● Your task:
For this exercise, report every line of the material that includes "wristwatch".

━━━━━━━━━━

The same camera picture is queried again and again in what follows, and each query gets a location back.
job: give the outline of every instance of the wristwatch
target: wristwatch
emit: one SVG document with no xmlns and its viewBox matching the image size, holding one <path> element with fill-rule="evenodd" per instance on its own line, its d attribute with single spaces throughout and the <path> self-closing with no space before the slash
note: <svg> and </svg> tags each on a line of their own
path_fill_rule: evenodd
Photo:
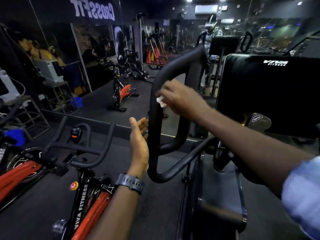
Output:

━━━━━━━━━━

● Result of this task:
job: give the outline of every instance of the wristwatch
target: wristwatch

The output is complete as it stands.